CR: What are your thoughts on new, unpublished playwrights pursuing an MFA?

PH: There are terrific MFA programs out there, there’s no question. There are wonderful theater training programs out there, but that’s a very personal decision for people to make. I know wonderful playwrights who haven’t even graduated from college and I know some people who are extremely educated who are terrible playwrights, so I don’t think one necessarily goes with the other. I do think that the experience of getting an MFA, of having a long higher education in the theater, can be very valuable to people. Particularly, if you are looking to expand your knowledge or looking for ways to expand your knowledge of what has gone before -- the kinds of writing, theater history, which I think is really important for writers to be aware of. Some people can do that on their own and do it well and some people need the structure of the university, some people work better in a situation like The Lark where they work with their peers in a kind of organic way of working on a play in a non-judgmental arena, some people need to have a professor that’s going to really ride herd with them, but it’s a very personal decision, so I would never say to somebody “you have to go out and get an MFA.” But if someone said they wanted to do that, I say go for it, you know?

CR: Earlier you said that “writing takes many forms.” What does good writing mean to you and to DPS?

PH: One of the things that I discovered, unlike when I was an agent, is that I can’t simply take on a play or say that we’re taking on a play simply because it is to my personal taste. There are many plays which we publish that are not to my personal taste, so we have, I think, a really good team here, whose tastes are very catholic. I know when I send a certain play to a particular employee of DPS or have that person go and cover the play in performance; I can kind of tell already what their response is going to be, because I know what the particular taste is. And then, it’s a matter of deciding whether the collective opinion of the group here -- and I think it works this way with most of the licensing houses and publishers -- but the collective opinion ultimately decides whether it’s a play that we absolutely have to have and want to go after or it’s something that we don’t think is going to fly at all.

CR: Do the conversations happening around the theater community ever affect what you publish?

PH: I do think the conversations happening in the theater community at large do affect what we try to take on, so for instance, there is a very vital conversation that’s been going on for a while now about the voice of women in the theater and how they are, or they are not, represented as playwrights or as producers or as directors, etc. So it shines a light on that particular issue and makes us think that we need to be more active in that area as well, and direct our focus there to make sure that we’re not missing out on anything.

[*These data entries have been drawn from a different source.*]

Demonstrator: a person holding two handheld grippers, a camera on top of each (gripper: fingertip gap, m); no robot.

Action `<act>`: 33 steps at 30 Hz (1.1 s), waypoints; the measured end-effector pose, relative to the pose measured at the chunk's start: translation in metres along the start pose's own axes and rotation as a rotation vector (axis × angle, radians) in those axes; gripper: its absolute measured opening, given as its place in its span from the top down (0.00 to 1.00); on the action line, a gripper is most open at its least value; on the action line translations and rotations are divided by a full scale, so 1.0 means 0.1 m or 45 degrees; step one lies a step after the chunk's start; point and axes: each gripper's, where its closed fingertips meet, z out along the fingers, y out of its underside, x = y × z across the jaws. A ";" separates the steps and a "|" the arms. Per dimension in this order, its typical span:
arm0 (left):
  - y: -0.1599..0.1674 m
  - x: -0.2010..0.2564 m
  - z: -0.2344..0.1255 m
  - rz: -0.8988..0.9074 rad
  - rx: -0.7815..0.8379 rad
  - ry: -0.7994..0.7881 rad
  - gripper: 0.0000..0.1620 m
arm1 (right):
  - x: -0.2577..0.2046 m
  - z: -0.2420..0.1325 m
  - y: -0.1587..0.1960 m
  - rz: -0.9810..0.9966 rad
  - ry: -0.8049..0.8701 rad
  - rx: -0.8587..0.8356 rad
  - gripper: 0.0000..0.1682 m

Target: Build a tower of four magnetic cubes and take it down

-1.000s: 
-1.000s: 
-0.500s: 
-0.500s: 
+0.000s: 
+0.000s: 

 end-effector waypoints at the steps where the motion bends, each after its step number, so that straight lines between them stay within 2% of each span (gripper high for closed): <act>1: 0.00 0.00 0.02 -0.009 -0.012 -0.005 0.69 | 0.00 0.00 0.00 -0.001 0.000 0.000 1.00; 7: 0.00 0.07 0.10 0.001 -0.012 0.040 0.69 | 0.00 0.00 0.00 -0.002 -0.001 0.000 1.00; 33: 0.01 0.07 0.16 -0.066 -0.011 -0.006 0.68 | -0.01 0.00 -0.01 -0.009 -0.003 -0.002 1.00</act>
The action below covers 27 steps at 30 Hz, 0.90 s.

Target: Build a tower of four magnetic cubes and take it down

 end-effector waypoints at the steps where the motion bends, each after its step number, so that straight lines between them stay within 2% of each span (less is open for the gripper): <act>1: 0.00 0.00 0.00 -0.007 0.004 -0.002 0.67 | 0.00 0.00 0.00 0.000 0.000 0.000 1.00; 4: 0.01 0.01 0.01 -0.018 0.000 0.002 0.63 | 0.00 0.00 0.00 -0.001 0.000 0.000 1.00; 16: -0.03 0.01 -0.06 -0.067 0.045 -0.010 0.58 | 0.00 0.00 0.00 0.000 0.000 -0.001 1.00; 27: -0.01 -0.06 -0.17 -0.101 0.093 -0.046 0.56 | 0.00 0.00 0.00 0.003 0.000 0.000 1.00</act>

Having said that, I think DPS, in that particular arena anyway, has had a pretty good track record. I actually did a study a couple of years ago looking at how many women playwrights we had compared to what the figures were saying for women playwrights being produced overall and we actually did pretty well, our percentages were higher than the average.

But all of that said, I think it’s important that we focus on that in the last year or two. Recently, we’ve been more focused on and have been receiving plays from trans* playwrights, so that’s a reflection of what’s been going on. Always, and I think this has been going on for quite some time, we try to make sure that we’re doing everything that we can to have a catalogue, the diversity of which reflects the diversity of this country.

One thing I want to go back to just briefly in terms of what kinds of plays that we do here, really the answer is all kinds of plays. The plays are so widely and wildly divergent in their subject matter and the way they’re presented and the theatricality can be everything from a straightforward, four-wall realistic play to the wildest and everything in between. There really is no limit to the kind of play we take on.